I learned at a very young age that music teaches you about life. When you’re in the midst of improvisation, there is no yesterday and no tomorrow — there is just the moment that you are in. In that beautiful moment, you experience your true insignificance to the rest of the universe. It is then, and only then, that you can experience your true significance.

Charlie Haden

I want to write about Charlie Haden. I have to. I don’t want to write about his life or to try to explain how he changed Jazz music and the role of the double bass within it. Others are more qualified to do that. I want to write about the influence that Charlie Haden has had on me as a Jazz fan and as a bass player. I wanted to do it a long time ago, to celebrate his music while he was still alive. I missed that chance.

Charlie Haden died this morning at 10:11 Pacific Time, 76 years old. He grew up singing in the family band and switched to the bass after his vocal cords were paralyzed by polio at age fifteen. The medium changed, but Charlie never stopped singing.

Charlie Haden’s playing is the perfect combination of freedom and beauty.

I first heard Charlie when I found the early Ornette Coleman records as a teenager. Although the aesthetic was strange, the spirit behind the music appealed to me as an angsty metalhead.1 As I got deeper into the music and the bass, I fell in love with Charlie’s sound, ears, and commitment.

Suggested listening

Here are a few albums and tracks that have been especially important to me. It’s a very personal list, as I could never hope to represent Charlie Haden’s fifty year career as a professional musician here. Nor would I want to.

Ornette Coleman

Charlie Haden is known for the early Ornette Coleman more than anything else. I remember buying Change of the Century at Borders and rushing home to listen to it. Lots of great tracks, but two for checking out Charlie Haden are “The Face Of The Bass” and “Una Muy Bonita”. The Shape of Jazz to Come is also great and known for it.

Charlie’s playing on Science Fiction from 1971 is ridiculously good. I especially like “Street Woman”, “School Work”, and “Law Years”.

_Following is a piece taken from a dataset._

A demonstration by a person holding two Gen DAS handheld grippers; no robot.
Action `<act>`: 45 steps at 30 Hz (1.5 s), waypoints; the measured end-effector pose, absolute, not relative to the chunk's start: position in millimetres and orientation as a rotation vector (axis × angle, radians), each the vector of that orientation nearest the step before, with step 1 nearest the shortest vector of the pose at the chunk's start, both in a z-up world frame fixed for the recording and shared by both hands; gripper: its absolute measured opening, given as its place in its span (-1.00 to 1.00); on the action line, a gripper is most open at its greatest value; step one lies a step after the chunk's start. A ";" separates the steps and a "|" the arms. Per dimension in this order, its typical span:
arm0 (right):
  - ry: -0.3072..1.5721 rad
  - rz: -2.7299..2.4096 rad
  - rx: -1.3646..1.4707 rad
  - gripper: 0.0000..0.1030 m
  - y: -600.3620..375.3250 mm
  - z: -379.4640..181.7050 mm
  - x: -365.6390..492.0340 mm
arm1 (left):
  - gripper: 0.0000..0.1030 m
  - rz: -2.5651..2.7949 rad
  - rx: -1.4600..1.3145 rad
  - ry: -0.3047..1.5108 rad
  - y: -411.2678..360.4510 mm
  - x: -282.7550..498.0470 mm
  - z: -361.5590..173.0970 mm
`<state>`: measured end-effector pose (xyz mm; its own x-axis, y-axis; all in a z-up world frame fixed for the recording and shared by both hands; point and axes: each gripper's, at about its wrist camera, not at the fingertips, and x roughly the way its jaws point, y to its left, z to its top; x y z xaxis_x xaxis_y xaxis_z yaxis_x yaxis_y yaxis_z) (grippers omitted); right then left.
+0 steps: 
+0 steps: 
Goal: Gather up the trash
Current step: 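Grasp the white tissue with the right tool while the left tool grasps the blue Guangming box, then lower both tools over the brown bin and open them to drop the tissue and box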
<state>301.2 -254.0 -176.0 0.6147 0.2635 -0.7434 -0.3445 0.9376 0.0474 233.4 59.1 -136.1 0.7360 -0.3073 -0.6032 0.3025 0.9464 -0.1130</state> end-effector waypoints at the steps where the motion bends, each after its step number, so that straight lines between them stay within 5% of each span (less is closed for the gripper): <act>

Change of the Century, recorded 1959

Keith Jarrett American Quartet

I love the Keith Jarrett group with Dewey Redman, Charlie Haden, and Paul Motian, especially the stuff on Impulse! Records. My favorite is Bop-Be. The last track, “Pocket Full Of Cherry”, is a Charlie Haden composition. The feel is epic, as is Keith Jarrett’s soprano sax playing on it. It’s free improvisation, and the resolution leading up to 3:30 is an example of Charlie’s giant ears.

Bop-Be, recorded 1976


Charlie Haden, Paul Motian, and Geri Allen released a few records together. I’ve not heard them all, but I like Etudes. It has a great version of “Lonely Woman” (originally from The Shape of Jazz to Come), and a version of Charlie Haden’s “Silence”, which was also recorded on Bop-Be.

Etudes, recorded 1987

Night And The City

I love duo albums, and Night And The City with Kenny Barron is one of my favorites.2 Charlie’s playing is so good. All ballads, recorded live. I play something from Charlie’s solo on “Body And Soul” every time I play the song.

Night And The City, recorded 1996

  1. I still maintain that there’s a deep, mysterious connection between free jazz and death metal. 

  2. Two other favorites are Jim Hall & Red Mitchell, which I mentioned here, and I Concentrate On You by Lee Konitz & Red Mitchell, which I should write about some day.